La Habana, Cuba – 22 de abril de 2026. El exgobernante cubano Raúl Castro reapareció con un mensaje dirigido a las fuerzas armadas en el que ordena actuar “con firmeza” ante cualquier amenaza, en un contexto marcado por la crisis económica y el creciente aislamiento internacional.
El pronunciamiento, emitido durante el aniversario del Ejército Oriental, retoma la narrativa tradicional del enfrentamiento con el “enemigo externo”, una estrategia recurrente del régimen para reforzar la cohesión interna en momentos de debilidad.
Retórica de guerra frente a una crisis estructural
El discurso revive la doctrina de la “Guerra de Todo el Pueblo”, heredada de la Guerra Fría.
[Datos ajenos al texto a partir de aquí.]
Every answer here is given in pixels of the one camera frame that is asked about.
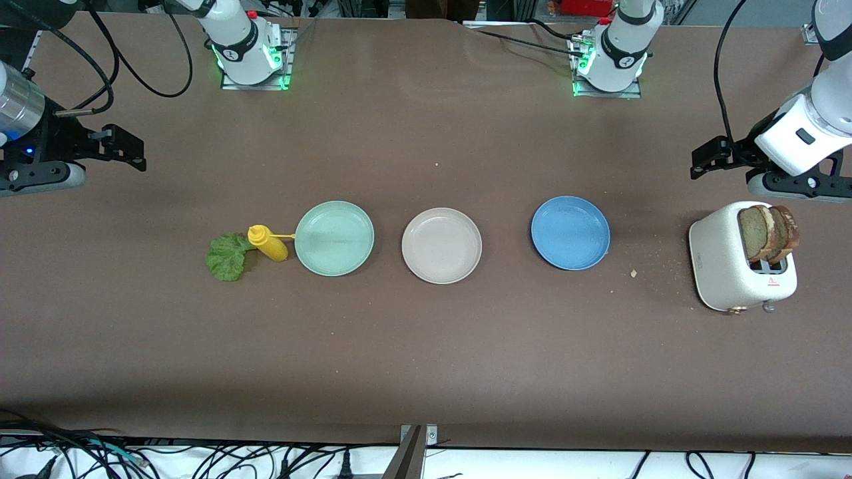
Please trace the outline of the brown bread slice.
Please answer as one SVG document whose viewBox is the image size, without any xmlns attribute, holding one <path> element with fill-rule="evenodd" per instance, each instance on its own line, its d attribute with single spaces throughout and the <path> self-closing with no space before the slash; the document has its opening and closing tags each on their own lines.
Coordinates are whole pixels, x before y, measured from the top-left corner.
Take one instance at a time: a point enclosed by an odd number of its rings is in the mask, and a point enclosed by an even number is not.
<svg viewBox="0 0 852 479">
<path fill-rule="evenodd" d="M 742 209 L 738 213 L 742 242 L 750 263 L 769 261 L 769 255 L 778 245 L 775 218 L 764 204 Z"/>
</svg>

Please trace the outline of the green lettuce leaf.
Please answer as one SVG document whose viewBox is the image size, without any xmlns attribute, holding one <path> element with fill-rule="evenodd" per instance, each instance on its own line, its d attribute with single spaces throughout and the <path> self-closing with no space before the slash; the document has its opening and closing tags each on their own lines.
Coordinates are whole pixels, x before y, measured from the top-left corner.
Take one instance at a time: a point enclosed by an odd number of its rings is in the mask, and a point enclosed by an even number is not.
<svg viewBox="0 0 852 479">
<path fill-rule="evenodd" d="M 219 281 L 234 282 L 243 275 L 246 255 L 253 249 L 256 246 L 244 234 L 223 234 L 211 240 L 205 265 Z"/>
</svg>

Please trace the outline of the yellow mustard squeeze bottle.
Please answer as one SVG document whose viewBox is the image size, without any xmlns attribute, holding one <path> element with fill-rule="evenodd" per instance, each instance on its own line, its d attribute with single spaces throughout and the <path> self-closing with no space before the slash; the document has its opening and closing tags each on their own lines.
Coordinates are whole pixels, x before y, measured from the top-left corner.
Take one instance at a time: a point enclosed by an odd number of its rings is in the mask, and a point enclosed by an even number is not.
<svg viewBox="0 0 852 479">
<path fill-rule="evenodd" d="M 285 240 L 296 239 L 295 234 L 275 234 L 268 226 L 261 224 L 250 226 L 246 237 L 250 245 L 277 263 L 289 258 L 290 251 Z"/>
</svg>

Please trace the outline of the blue plate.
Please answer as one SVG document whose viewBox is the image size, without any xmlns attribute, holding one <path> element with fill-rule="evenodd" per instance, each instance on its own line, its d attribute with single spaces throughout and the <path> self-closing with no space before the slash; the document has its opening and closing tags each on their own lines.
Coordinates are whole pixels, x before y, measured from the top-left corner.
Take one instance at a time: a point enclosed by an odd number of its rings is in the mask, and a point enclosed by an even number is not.
<svg viewBox="0 0 852 479">
<path fill-rule="evenodd" d="M 531 219 L 536 252 L 557 269 L 582 271 L 597 265 L 610 249 L 611 233 L 602 210 L 576 196 L 544 201 Z"/>
</svg>

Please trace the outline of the green plate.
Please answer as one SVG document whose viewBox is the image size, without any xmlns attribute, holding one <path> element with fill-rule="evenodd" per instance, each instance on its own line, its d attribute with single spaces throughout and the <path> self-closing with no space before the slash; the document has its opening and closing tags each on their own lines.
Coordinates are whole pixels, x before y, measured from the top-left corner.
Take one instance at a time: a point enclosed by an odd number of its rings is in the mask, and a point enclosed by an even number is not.
<svg viewBox="0 0 852 479">
<path fill-rule="evenodd" d="M 296 227 L 296 257 L 316 275 L 337 277 L 359 269 L 370 257 L 375 230 L 365 210 L 335 200 L 314 206 Z"/>
</svg>

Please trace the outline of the beige plate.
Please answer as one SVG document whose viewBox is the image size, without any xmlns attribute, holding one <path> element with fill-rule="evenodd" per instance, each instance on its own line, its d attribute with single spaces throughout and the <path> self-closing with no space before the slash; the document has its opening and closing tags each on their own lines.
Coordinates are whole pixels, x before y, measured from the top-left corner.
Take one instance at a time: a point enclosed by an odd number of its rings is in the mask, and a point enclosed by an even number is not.
<svg viewBox="0 0 852 479">
<path fill-rule="evenodd" d="M 430 284 L 450 285 L 474 272 L 481 260 L 482 236 L 463 212 L 431 208 L 414 216 L 401 238 L 408 270 Z"/>
</svg>

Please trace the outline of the bread slice dark crust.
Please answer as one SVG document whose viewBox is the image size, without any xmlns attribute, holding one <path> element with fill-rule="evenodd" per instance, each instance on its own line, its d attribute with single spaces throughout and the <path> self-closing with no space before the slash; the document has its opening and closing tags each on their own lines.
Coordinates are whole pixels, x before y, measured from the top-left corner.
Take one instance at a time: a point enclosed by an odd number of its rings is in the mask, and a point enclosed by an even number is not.
<svg viewBox="0 0 852 479">
<path fill-rule="evenodd" d="M 775 219 L 777 233 L 777 245 L 769 256 L 769 263 L 776 265 L 800 245 L 800 234 L 796 219 L 789 208 L 771 206 L 769 211 Z"/>
</svg>

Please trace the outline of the white toaster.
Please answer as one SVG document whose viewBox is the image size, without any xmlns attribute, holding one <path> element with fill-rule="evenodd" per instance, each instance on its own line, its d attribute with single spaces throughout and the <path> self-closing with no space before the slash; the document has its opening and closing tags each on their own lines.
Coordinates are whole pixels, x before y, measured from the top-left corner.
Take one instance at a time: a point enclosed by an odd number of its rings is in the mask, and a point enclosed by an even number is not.
<svg viewBox="0 0 852 479">
<path fill-rule="evenodd" d="M 763 202 L 727 204 L 690 226 L 690 257 L 699 298 L 710 309 L 728 313 L 763 307 L 791 297 L 798 278 L 792 257 L 772 266 L 766 260 L 750 261 L 740 215 Z"/>
</svg>

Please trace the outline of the red background box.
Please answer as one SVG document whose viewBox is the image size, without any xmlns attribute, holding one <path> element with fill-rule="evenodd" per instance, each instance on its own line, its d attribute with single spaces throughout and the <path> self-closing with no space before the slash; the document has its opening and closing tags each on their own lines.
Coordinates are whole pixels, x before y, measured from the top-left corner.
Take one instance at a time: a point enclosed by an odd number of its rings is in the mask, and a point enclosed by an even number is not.
<svg viewBox="0 0 852 479">
<path fill-rule="evenodd" d="M 560 12 L 578 17 L 608 16 L 615 0 L 560 0 Z"/>
</svg>

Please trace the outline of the dark aluminium bar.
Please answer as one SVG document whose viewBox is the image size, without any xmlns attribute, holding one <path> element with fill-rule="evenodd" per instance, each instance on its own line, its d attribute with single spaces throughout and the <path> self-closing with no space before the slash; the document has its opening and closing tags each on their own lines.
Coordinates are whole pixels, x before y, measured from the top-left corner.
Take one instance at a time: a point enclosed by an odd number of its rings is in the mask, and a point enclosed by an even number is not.
<svg viewBox="0 0 852 479">
<path fill-rule="evenodd" d="M 428 439 L 427 425 L 409 425 L 381 479 L 422 479 Z"/>
</svg>

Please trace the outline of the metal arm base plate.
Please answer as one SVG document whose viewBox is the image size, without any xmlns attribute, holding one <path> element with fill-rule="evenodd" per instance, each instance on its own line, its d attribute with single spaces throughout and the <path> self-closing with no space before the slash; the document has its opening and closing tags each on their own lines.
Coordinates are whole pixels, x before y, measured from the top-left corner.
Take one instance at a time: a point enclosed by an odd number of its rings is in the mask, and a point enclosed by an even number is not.
<svg viewBox="0 0 852 479">
<path fill-rule="evenodd" d="M 258 40 L 237 62 L 234 49 L 213 46 L 222 90 L 284 91 L 290 87 L 298 29 L 256 19 Z"/>
<path fill-rule="evenodd" d="M 569 40 L 566 40 L 566 46 L 570 53 L 578 53 L 578 57 L 573 57 L 570 60 L 572 73 L 572 94 L 574 97 L 589 96 L 598 98 L 616 98 L 616 99 L 639 99 L 641 97 L 641 86 L 637 78 L 633 79 L 632 83 L 626 90 L 618 92 L 608 92 L 599 90 L 594 87 L 587 78 L 581 75 L 582 70 L 587 69 L 588 65 L 596 58 L 596 49 L 594 49 L 593 39 L 585 33 L 590 33 L 591 30 L 582 31 L 581 35 L 574 34 Z"/>
</svg>

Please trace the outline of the small metal bracket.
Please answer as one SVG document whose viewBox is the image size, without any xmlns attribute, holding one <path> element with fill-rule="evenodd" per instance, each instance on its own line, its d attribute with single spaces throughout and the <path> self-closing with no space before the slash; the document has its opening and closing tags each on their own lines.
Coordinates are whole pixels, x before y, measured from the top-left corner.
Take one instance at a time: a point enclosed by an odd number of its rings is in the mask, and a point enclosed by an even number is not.
<svg viewBox="0 0 852 479">
<path fill-rule="evenodd" d="M 407 437 L 409 430 L 413 428 L 414 424 L 402 424 L 401 425 L 401 434 L 399 434 L 399 443 L 402 444 L 405 437 Z M 439 440 L 438 434 L 438 426 L 437 424 L 421 424 L 422 430 L 424 432 L 424 443 L 426 448 L 432 448 L 432 446 L 436 446 Z"/>
</svg>

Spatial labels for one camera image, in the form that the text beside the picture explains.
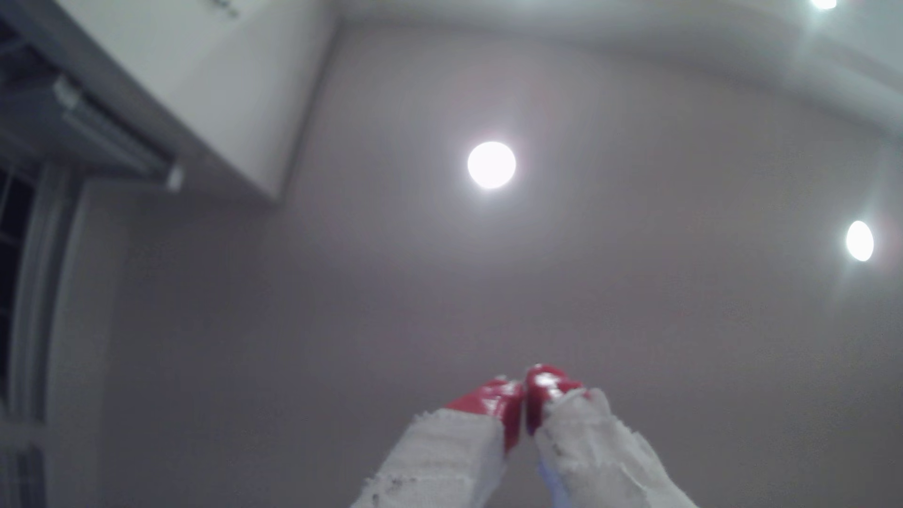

Sin embargo, esta narrativa contrasta con la realidad actual de la isla, donde la población enfrenta escasez de alimentos, inflación, apagones y un deterioro sostenido en la calidad de vida.
Aunque Miguel Díaz-Canel es el presidente formal, Castro mantiene influencia decisiva, lo que evidencia la continuidad del modelo político sin cambios sustanciales.
Brecha militar y tecnológica con Estados Unidos
Mientras Cuba insiste en esquemas defensivos tradicionales, Estados Unidos ha desarrollado capacidades militares avanzadas basadas en inteligencia artificial y sistemas autónomos.
Reportes recientes señalan la operación del dron MQ-4C Triton cerca del estrecho de Florida, capaz de realizar vigilancia estratégica con tecnología muy superior a la cubana.
Además, el posible acceso a servicios como Starlink representa una amenaza directa al control informativo del régimen.
Presión política y escenario incierto
Washington ha intensificado la presión diplomática sobre La Habana, exigiendo reformas estructurales, apertura económica y la liberación de presos políticos.
En este contexto, el llamado de Castro a la firmeza militar parece más un intento de proyectar control que una respuesta efectiva a los desafíos reales.
Un régimen bajo presión creciente
Lejos de mostrar fortaleza, el discurso refuerza la percepción de un sistema que enfrenta múltiples tensiones: crisis interna, presión externa y pérdida de legitimidad.